The future:  Next year we have a 3rd, 2nd grade teacher.  Since I won’t be working with the SPED teacher directly next year, I won’t have many SPED.  I am designated as the low ELL room.  So we will really be pushing language and lots of verbalizing.   I’m excited about that change.  I am also excited that we will have air-conditioning.  No more 120 degree days in my classroom.  It will be wonderful to have the kids physically able to learn the first month.  Usually they lay lifeless on their desks, looking ill.  Sadly, I’m not exaggerating.

All in all, life is good.  I wish this year had been easier, but God doesn’t promise easy.  Perseverance has been my word of the year.  Now my word for the summer is relaxation or maybe it should be rejuvenation.  I like that one better.  🙂

A Super Fun Mid-Week Date Night

Ok maybe “Super Fun” is a small, slight, moderate complete exaggeration.  However we still had an hour to ourselves.  I’m counting it as a date.  Between my husband’s weird hours and me being sick or just busy, we haven’t had any alone time together.  So tonight we were going to try to go to the movies. 

It didn’t happen.  The kids needed help with this, that, and another thing.  Eventually we realized that we needed groceries, and you can see where this is going…

Yep, Wal-Mart.  Todd and I romantically walked the aisles picking out crackers, soup, butter, etc.  Our date got really exciting when we stalked  noticed a local anchorwoman buying wine. 

I really need to get a life.

I’m a Boring Cook

I am a very basic, comfort food cook.  There are some things I make really well.  My soups rock!  I make a great lasagna.  My family loves my cheeseburger casserole and my chicken and noodles.

There you go that’s about it.  I’m not allowed to make tacos or anything too ethnic.  I live with a child that is VERY particular about his food.  My husband also has high cholesterol, so I watch that. 

Now if I’m really truthful this is where I admit that the last 6 months we have probably eaten out more than in.  I’m not proud of that, but I was basically working two full-time jobs.  However I am not doing that any longer.  I also cleaned off my table so that we can now eat there again. 

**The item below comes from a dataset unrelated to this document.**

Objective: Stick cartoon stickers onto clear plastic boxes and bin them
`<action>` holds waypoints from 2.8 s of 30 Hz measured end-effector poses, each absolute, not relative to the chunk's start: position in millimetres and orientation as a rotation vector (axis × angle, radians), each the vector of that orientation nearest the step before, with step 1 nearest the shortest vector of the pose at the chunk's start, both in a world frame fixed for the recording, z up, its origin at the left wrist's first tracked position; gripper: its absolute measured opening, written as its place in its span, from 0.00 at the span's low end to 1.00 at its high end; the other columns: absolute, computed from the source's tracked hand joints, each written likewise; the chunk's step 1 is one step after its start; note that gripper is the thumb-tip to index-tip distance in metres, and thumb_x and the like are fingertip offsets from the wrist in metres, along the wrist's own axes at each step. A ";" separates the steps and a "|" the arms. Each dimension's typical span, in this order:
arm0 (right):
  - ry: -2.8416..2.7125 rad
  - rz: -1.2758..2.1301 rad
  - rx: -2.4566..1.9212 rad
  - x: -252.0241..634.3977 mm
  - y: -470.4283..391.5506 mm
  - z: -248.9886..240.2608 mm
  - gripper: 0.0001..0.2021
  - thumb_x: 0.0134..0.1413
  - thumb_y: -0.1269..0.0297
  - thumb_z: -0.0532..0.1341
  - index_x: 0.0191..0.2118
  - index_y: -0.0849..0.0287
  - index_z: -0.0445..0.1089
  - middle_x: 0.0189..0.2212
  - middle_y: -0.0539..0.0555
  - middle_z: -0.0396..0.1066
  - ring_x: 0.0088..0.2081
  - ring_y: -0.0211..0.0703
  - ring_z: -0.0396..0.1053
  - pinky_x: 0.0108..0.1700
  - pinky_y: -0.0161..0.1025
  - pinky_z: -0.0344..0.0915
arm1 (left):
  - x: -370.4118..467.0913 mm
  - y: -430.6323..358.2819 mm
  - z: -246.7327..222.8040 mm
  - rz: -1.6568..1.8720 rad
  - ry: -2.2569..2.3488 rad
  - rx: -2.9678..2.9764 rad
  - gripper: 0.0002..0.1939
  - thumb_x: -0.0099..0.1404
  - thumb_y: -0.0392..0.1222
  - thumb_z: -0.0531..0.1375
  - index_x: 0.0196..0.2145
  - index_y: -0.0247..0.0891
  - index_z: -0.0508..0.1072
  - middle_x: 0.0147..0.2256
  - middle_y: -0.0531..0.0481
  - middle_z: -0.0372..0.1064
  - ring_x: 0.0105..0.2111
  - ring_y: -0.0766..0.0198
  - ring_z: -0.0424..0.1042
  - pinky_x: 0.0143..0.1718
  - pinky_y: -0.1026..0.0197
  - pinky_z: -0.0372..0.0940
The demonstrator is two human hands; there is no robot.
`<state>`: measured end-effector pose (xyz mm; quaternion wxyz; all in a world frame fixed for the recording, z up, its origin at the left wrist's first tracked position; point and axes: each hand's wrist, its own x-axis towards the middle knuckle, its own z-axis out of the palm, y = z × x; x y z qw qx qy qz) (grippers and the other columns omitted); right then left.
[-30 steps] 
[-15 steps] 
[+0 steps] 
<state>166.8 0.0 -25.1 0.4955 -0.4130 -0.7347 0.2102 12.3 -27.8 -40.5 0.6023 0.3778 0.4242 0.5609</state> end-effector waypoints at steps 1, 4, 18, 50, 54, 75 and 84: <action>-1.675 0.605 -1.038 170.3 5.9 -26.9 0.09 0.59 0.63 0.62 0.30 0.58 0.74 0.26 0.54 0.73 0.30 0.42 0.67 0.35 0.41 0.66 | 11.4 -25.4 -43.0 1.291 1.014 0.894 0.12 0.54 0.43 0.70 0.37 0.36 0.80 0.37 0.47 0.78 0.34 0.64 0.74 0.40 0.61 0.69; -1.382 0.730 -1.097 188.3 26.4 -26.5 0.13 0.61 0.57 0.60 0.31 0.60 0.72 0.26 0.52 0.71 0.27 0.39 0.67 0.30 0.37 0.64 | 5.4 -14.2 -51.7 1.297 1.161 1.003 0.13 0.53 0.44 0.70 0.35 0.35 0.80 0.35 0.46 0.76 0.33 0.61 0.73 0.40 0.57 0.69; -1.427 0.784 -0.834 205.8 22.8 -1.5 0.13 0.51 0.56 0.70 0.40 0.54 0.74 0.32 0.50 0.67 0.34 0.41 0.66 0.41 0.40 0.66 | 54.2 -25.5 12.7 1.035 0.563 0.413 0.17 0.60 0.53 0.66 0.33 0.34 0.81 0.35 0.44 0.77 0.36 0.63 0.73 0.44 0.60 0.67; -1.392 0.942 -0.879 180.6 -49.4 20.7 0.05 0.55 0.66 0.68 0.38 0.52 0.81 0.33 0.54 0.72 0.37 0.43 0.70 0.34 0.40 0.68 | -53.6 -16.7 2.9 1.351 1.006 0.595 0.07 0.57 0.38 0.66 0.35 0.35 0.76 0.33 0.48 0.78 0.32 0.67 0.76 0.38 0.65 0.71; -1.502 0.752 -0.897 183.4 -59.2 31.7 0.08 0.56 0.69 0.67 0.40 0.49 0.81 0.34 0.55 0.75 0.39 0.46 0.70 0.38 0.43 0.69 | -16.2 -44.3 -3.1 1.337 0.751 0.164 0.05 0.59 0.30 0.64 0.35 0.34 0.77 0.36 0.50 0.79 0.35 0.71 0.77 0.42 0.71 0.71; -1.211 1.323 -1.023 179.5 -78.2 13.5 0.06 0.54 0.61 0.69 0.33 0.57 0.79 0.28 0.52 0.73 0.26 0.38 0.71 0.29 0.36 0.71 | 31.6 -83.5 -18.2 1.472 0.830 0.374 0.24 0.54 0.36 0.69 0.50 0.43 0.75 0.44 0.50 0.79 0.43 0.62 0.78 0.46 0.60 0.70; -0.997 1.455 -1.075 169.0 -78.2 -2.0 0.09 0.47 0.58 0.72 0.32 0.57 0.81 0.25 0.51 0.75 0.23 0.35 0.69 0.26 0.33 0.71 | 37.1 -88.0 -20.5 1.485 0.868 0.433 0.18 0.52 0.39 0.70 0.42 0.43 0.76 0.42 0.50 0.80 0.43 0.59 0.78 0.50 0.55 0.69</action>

In the mail today I got my new issue of Clean Eating.  I started flipping through it and was very pleased with the articles this month.  I really like the Multiply Your Meals, $10 Family Dinners Fast, and the 14 Day Meal Plan.  I won’t lie my youngest probably won’t eat any of it.  I’m still going to try.  The Sesame Garlic Chicken recipe looks wonderful as does the Crustless Italian Quiché. 

I was drawn to the Moroccan Buffalo and Chickpea Chili until I realized they meant REAL buffalo not buffalo chicken.  I don’t think I’m ready to try that.  Now there is also some awesome pizza recipes.  That is an easy one to modify for E.  I just make his cheese, cheese, and only cheese.

Hmmm…I will try something this weekend and let you know how it goes.

Ice, Ice Baby!

So we had a very beautiful ice storm.  However as pretty as it was it caused havoc everywhere.  Yesterday many of our schools were without power so we had another day without school.  This week we have had school twice.  Good grief. 

This morning I look out my front window and I have a huge limb from one of our trees hang limply broken from the trunk.  I haven’t been brave enough to look in the back yard yet.

At my mom’s house last night we were pulling off ice from her siding.  Her entire house was completely sealed in ice.  We actually went for dinner, but heard the boys making some strange noises outside.  When we went out her deck was completely covered in ice chunks.  I looked like someone had dumped 10 big bags of ice on her deck.  They were having a good time, and so we joined them.  We had a contest to see who could pull off the biggest piece without breaking it.  Then we would karate chop it.  It was hysterical.  When we finished we swept her deck and had a foot and half of ice chunks that we were standing in.  I have NEVER seen anything like this. 

I’m a bit sad about my tree though.  Now I am off to deal with crazy 2nd graders!  I will try to get some pictures posted later.